Round Five, Pick 162
Devereaux says: QB Vernon Adams Jr. (Oregon)
Sorry, Georgia fans, but Murray has the looks of a career backup. Maybe that’s why Kacie McDonnell dumped him and upgraded to Eric Hosmer? Bray can’t beat Murray out, and neither one have performed well enough in preseason contests to make me believe either one can even be an average backup. Adams, on the other hand, may be on the short side when it comes to this year’s QB draft class, but I’d argue he’s the best. He has terrific accuracy, and some of his Houdini scrambles remind me of Alex Smith. He has what it takes to succeed at the NFL level. Remember, Russell Wilson was passed on because of his height too.
Brandon says: Mitchell
He has already progressed since his now two-years ago injury. If he continues to progress, he could be a huge steal and add great depth and potential starting ability to a rising offense.
Round Five, Pick 165
Devereaux says: OT Avery Young (Auburn)
He’s not as polished as a pass blocker, but in the run game he’s almost impossible to move. He has the flexibility to play guard as well, where the Chiefs struggled for most of 2015 (although in this mock, they get a big upgrade with Garnett). As far as tackle is concerned, the Chiefs have little depth and Young could push Reid Fragel and Laurence Gibson. His versatility would be huge in attempting to make the roster, as Reid loves that from his linemen.

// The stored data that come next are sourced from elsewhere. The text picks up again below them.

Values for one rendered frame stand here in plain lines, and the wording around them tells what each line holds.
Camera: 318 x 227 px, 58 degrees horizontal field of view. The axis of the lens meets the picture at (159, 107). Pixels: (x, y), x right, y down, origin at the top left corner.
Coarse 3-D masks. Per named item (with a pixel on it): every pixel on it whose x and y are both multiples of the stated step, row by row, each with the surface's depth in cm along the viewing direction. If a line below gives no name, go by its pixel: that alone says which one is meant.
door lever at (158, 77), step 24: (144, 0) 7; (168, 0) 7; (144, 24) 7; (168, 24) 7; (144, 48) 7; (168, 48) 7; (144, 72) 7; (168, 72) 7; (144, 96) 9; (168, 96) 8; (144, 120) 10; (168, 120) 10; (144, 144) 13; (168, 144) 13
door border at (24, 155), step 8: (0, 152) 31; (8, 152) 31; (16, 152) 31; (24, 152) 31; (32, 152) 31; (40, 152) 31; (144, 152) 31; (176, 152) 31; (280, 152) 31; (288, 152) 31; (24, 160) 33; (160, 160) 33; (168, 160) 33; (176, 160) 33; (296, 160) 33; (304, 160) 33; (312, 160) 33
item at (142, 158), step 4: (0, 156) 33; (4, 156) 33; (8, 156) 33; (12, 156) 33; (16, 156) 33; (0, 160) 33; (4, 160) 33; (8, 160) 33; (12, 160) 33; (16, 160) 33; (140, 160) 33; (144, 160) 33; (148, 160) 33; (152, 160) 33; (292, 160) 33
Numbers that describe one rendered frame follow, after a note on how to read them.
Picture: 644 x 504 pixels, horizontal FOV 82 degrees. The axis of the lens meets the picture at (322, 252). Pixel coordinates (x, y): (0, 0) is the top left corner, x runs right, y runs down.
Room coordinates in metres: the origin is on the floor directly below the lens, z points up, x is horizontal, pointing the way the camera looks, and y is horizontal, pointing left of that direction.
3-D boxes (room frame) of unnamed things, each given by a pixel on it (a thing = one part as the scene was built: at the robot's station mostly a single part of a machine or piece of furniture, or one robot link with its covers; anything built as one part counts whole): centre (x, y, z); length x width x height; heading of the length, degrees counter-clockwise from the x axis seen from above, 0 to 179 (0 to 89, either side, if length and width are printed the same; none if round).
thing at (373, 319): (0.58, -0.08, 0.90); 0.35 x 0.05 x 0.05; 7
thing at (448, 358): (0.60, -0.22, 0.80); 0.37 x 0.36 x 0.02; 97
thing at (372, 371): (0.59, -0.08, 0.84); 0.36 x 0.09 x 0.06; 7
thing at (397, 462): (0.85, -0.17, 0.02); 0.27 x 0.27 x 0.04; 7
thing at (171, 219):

Brandon says: CB Rashard Robinson (LSU)
Robinson would add depth and could make a run at making the roster as the 5th corner.
Round Six, Pick 203
Devereaux says: WR Mike Thomas (Southern Miss)
Jason Avant has yet to be resigned, meaning the Chiefs still need a WR5. Thomas has exceptional speed and ability to shake defenders on routes. He’s a little known prospect, but he could be a valuable piece on a rising offense and had a great college career.
Brandon says: G Aaron Morris (Ole Miss)
Morris will add a little competition at the guard position.
Round Seven, Pick 249
Devereaux says: SS Jordan Lucas (Penn State)
The Chiefs have seven safeties on the roster, but only two (Eric Berry and Ron Parker) are proven starters. Stevie Brown had 8 interceptions in 2012, but that was four years ago. Jimmy Wilson doesn’t even have 8 picks in his entire career. Jamell Fleming is a cornerback turned safety and Daniel Sorenson is a hard hitter, but lacking in pass coverage and more of a special teamer. Lucas possesses the mentality of a box safety, but he possesses the quick twitch to play cornerback (34 combined starts at both positions in college). He serves the dual role many of Bob Sutton’s safeties have played in the past.
Brandon says: WR Paul McRoberts (SE Missouri St.)
McRoberts is raw, but with height (6′ 3″) and athleticism, he could be coached up into a good receiver. He would be a bit of a project, but, could maybe be hid on the roster in preseason and land on the Practice Squad.
The NFL Draft begins Thursday, April 28, at 7 p.m. CST from Chicago’s Auditorium Theatre of Roosevelt University.